Air Sensors and Wildfires
New sensors rise skyward to check wildfire smoke
Published October 2015
Scientists are launching tethered balloons called aerostats with innovative, lightweight air sensors they have developed to learn more about pollutants emitted from wildfires. Wildfires may be increasing in size and frequency because of climate change. To help protect the health of those who may live or work near these fires, EPA is using its expertise in air quality measurement to study wildfire emissions. The research is part of a larger project to look at the health effects and emissions of wildfire smoke.

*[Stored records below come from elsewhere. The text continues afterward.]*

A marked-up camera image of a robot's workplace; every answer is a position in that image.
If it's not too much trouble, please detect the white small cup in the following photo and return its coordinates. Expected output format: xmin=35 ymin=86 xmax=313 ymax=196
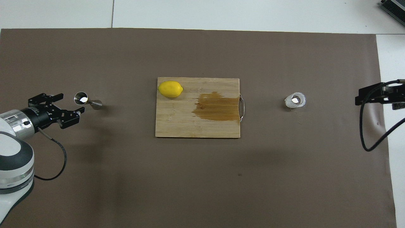
xmin=284 ymin=92 xmax=307 ymax=109

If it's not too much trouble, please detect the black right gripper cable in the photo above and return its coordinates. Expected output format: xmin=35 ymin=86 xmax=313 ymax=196
xmin=359 ymin=80 xmax=405 ymax=152

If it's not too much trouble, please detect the steel double jigger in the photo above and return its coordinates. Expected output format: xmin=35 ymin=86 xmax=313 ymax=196
xmin=74 ymin=92 xmax=103 ymax=110

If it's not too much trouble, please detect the brown paper table mat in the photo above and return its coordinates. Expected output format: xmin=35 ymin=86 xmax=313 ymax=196
xmin=0 ymin=28 xmax=397 ymax=228

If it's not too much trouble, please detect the yellow lemon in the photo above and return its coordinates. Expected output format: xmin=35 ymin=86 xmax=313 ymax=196
xmin=158 ymin=81 xmax=184 ymax=98

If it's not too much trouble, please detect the grey metal device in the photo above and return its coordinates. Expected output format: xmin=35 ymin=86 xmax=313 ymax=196
xmin=378 ymin=0 xmax=405 ymax=26

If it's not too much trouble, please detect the wooden cutting board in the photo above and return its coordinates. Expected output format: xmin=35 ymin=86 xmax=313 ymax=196
xmin=155 ymin=77 xmax=246 ymax=139

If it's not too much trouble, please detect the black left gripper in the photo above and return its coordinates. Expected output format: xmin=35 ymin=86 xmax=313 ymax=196
xmin=21 ymin=93 xmax=85 ymax=130

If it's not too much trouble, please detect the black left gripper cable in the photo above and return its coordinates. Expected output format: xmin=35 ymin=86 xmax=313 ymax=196
xmin=33 ymin=128 xmax=67 ymax=181

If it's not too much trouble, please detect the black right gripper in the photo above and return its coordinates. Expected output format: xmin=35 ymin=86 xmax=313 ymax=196
xmin=355 ymin=79 xmax=405 ymax=111

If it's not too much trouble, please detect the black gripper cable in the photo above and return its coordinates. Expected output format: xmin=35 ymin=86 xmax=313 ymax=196
xmin=33 ymin=128 xmax=67 ymax=181
xmin=359 ymin=80 xmax=405 ymax=152

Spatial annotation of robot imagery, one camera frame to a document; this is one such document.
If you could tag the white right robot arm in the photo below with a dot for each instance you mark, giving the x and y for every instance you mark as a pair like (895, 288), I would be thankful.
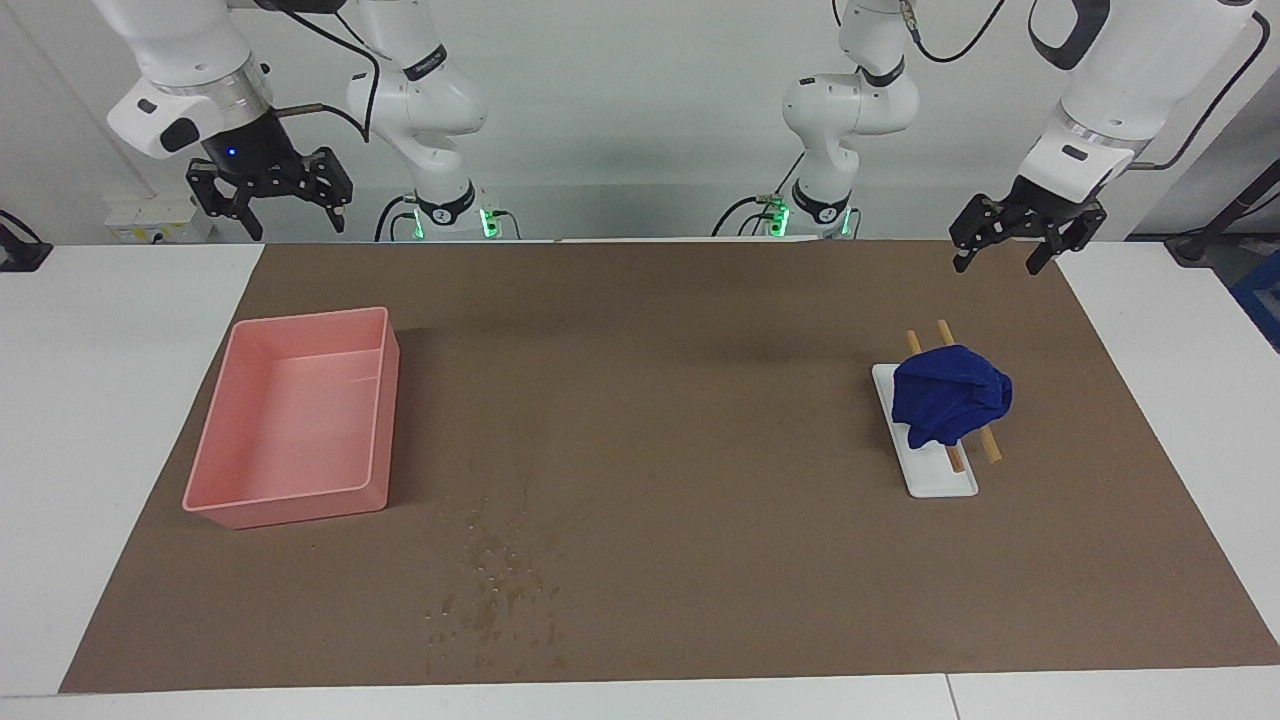
(420, 90)

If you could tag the wooden rack rod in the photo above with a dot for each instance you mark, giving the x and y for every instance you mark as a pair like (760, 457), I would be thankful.
(991, 452)
(957, 460)

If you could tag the blue towel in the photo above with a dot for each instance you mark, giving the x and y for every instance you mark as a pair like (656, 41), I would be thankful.
(950, 395)

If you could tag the black clamp mount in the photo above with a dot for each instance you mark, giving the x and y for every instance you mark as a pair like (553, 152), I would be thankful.
(20, 255)

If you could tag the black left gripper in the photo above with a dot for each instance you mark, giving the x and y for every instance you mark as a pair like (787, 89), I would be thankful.
(1045, 208)

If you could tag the pink plastic bin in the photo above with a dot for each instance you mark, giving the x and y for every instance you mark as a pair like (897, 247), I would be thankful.
(300, 420)

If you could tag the blue box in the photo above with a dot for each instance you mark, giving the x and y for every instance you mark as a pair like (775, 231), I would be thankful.
(1262, 295)

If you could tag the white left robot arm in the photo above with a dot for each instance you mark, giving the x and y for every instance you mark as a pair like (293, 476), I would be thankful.
(850, 100)

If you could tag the white towel rack stand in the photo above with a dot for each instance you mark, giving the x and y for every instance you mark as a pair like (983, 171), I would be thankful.
(935, 478)

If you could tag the brown table mat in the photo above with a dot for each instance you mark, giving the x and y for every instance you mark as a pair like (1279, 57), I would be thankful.
(650, 430)

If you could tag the black stand leg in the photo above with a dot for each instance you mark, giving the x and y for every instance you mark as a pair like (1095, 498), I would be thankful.
(1195, 245)

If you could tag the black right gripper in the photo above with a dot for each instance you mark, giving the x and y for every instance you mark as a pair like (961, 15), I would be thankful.
(255, 155)

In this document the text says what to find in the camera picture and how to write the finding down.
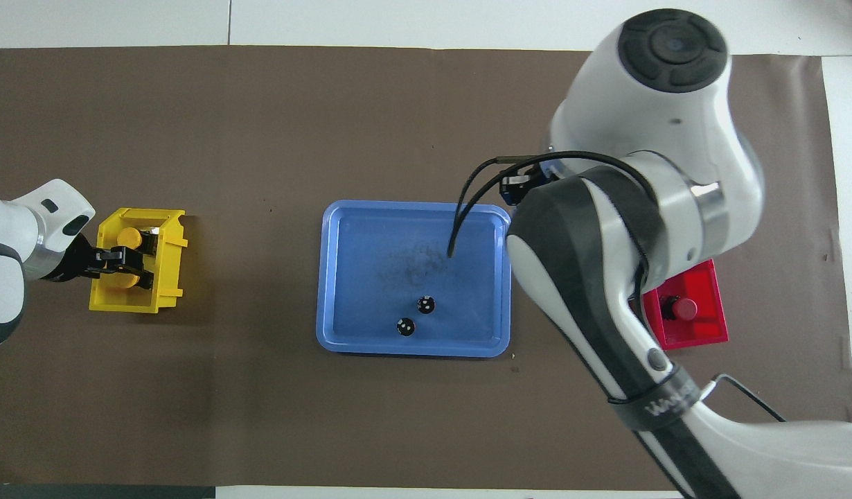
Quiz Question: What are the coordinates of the red plastic bin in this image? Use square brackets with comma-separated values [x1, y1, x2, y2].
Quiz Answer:
[641, 259, 729, 350]

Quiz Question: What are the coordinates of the yellow plastic bin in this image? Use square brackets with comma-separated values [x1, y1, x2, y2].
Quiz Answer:
[89, 208, 190, 314]

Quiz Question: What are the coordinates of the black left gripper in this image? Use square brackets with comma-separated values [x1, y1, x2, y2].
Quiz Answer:
[44, 234, 155, 290]

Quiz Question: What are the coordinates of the red push button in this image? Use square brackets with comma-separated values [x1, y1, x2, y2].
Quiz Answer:
[662, 295, 698, 323]

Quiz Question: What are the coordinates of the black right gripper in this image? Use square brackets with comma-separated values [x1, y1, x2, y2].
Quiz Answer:
[501, 163, 558, 207]

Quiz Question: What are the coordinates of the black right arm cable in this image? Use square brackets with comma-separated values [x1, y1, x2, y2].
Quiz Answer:
[447, 151, 788, 423]

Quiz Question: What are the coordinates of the brown table mat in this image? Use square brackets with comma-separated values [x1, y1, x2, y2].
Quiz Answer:
[0, 45, 852, 486]

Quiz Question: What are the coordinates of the blue plastic tray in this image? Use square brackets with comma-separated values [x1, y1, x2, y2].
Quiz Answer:
[316, 200, 512, 358]

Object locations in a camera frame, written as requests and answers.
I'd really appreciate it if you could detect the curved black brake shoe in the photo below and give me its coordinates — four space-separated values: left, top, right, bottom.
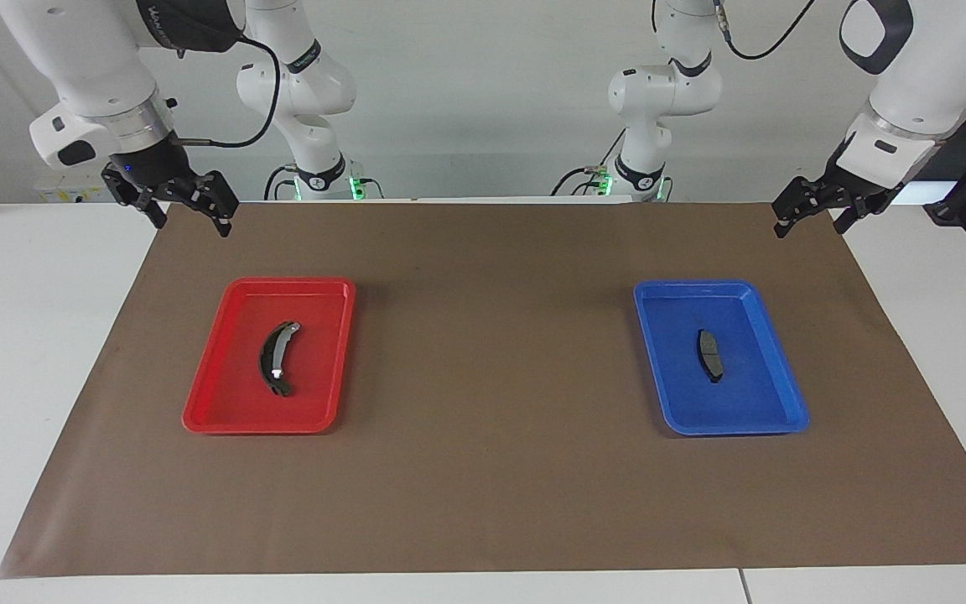
258 321 302 398

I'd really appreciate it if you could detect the black right arm base cable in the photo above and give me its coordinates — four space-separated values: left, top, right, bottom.
263 164 298 200

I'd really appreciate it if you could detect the white wall box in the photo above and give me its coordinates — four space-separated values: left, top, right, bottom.
34 172 119 204

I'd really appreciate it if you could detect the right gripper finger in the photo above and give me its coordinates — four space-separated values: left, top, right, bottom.
190 170 239 238
138 191 169 229

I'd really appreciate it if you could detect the black left arm base cable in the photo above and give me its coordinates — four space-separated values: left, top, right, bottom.
552 130 628 199

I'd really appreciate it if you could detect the black arm base cable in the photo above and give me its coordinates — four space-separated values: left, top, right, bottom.
263 164 298 200
552 130 628 199

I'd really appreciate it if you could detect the red plastic tray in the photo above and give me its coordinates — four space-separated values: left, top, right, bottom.
182 278 356 435

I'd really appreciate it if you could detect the blue plastic tray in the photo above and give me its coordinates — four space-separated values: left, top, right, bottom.
633 280 810 436

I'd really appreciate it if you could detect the brown table mat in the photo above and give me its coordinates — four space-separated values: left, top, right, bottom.
0 201 966 580

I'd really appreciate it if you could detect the small dark grey brake pad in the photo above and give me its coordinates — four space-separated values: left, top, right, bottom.
696 329 725 384

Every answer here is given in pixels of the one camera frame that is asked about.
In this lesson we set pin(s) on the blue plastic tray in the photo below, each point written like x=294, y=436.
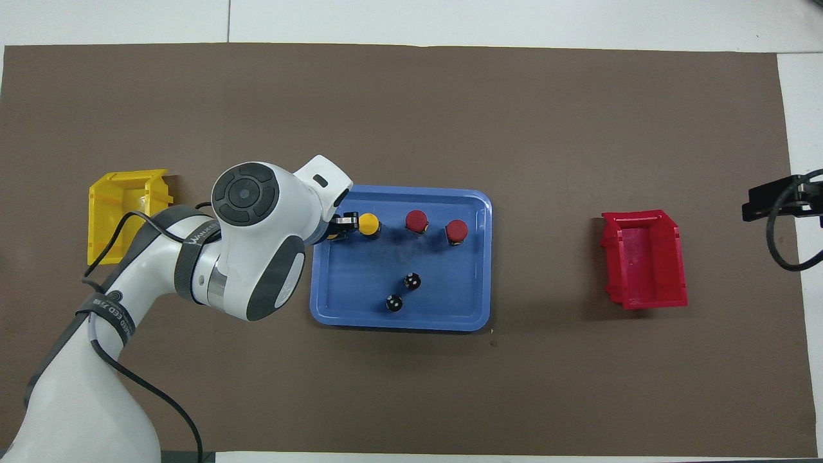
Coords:
x=450, y=302

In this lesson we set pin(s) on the red push button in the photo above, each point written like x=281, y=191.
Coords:
x=456, y=231
x=416, y=221

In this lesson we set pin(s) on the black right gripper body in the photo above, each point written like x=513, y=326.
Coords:
x=811, y=199

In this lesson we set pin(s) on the black cylinder part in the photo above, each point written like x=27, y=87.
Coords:
x=412, y=281
x=394, y=303

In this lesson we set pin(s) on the yellow plastic bin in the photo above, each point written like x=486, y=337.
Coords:
x=106, y=212

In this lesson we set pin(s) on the red plastic bin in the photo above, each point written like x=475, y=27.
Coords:
x=649, y=263

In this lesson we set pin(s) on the brown table mat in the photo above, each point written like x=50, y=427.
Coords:
x=514, y=116

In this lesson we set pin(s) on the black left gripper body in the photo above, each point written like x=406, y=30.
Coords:
x=328, y=226

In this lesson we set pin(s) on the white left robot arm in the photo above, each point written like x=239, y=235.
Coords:
x=77, y=399

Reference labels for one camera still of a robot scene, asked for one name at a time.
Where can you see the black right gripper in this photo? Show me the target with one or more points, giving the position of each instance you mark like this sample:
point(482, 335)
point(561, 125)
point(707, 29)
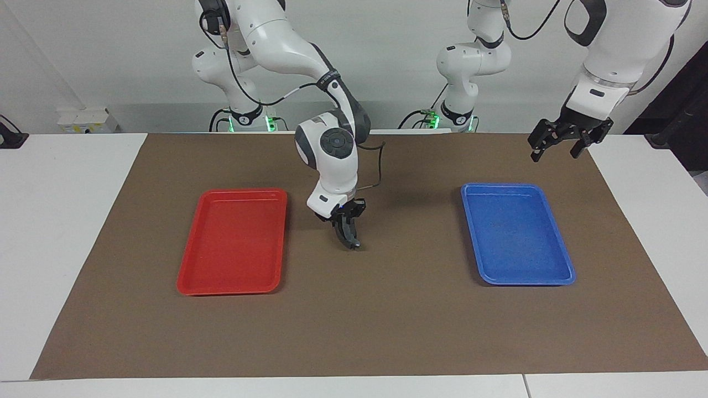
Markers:
point(348, 211)

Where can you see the blue plastic tray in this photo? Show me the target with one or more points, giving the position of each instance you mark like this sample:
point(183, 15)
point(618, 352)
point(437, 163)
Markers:
point(517, 237)

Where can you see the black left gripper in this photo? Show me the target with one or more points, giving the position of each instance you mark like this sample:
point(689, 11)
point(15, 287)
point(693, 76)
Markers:
point(575, 128)

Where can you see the white wall socket box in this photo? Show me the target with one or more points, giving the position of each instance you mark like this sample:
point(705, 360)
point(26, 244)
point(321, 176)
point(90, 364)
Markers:
point(88, 120)

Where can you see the black furniture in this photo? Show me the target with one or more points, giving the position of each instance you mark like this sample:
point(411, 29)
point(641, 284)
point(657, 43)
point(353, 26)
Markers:
point(691, 110)

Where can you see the brown table mat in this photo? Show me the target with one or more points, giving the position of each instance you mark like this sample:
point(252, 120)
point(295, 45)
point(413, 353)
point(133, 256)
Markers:
point(376, 309)

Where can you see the red plastic tray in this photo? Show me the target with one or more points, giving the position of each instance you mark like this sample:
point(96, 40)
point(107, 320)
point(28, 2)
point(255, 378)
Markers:
point(232, 243)

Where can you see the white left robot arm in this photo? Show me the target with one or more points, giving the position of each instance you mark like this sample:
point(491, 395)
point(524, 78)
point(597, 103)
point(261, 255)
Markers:
point(619, 50)

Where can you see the curved dark brake pad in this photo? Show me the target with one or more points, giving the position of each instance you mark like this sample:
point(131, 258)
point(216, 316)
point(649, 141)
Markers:
point(354, 243)

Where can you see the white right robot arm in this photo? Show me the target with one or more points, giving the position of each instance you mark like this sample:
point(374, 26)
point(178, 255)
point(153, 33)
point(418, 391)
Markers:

Rather than placing larger monitors at the perimeter and ground level of a wildfire, sensor-equipped balloons can be sent into the rising smoke plume to measure pollutants. The data that is collected can be used in dispersion models to measure atmospheric impacts and potential population exposure.
The sensor package is shoebox-sized and replaces a much larger pollutant sensor package used in the past to check emissions from the surface oil burns from the Deepwater Horizon spill in 2011 and from simulated military waste burn pits. EPA researchers have adapted modern sensor technology to make the system lighter and easier to deploy.
“We have reduced the size and weight considerably. The original package weighed almost 50 pounds. The new package with the shoebox-sized sensor system weighs eight pounds,” says Brian Gullett, senior research scientist at EPA.
Gullett explains that the new sensors will help modelers to make better predictions of pollutant transport and exposure risk. That’s because the data collected from the sensors will help people know not only the type of pollutant, but also its density within the column of smoke and how much pollutant is produced. With this information, combined with standard dispersion models, scientists can figure out how the pollutant may react in the atmosphere, affecting air quality, and whether there is an environmental or exposure risk.
Researchers have conducted studies using airborne sensors to understand pollutants at military waste burn pits and prescribed forest burns. The studies have been published in the journal Environmental Science & Technology.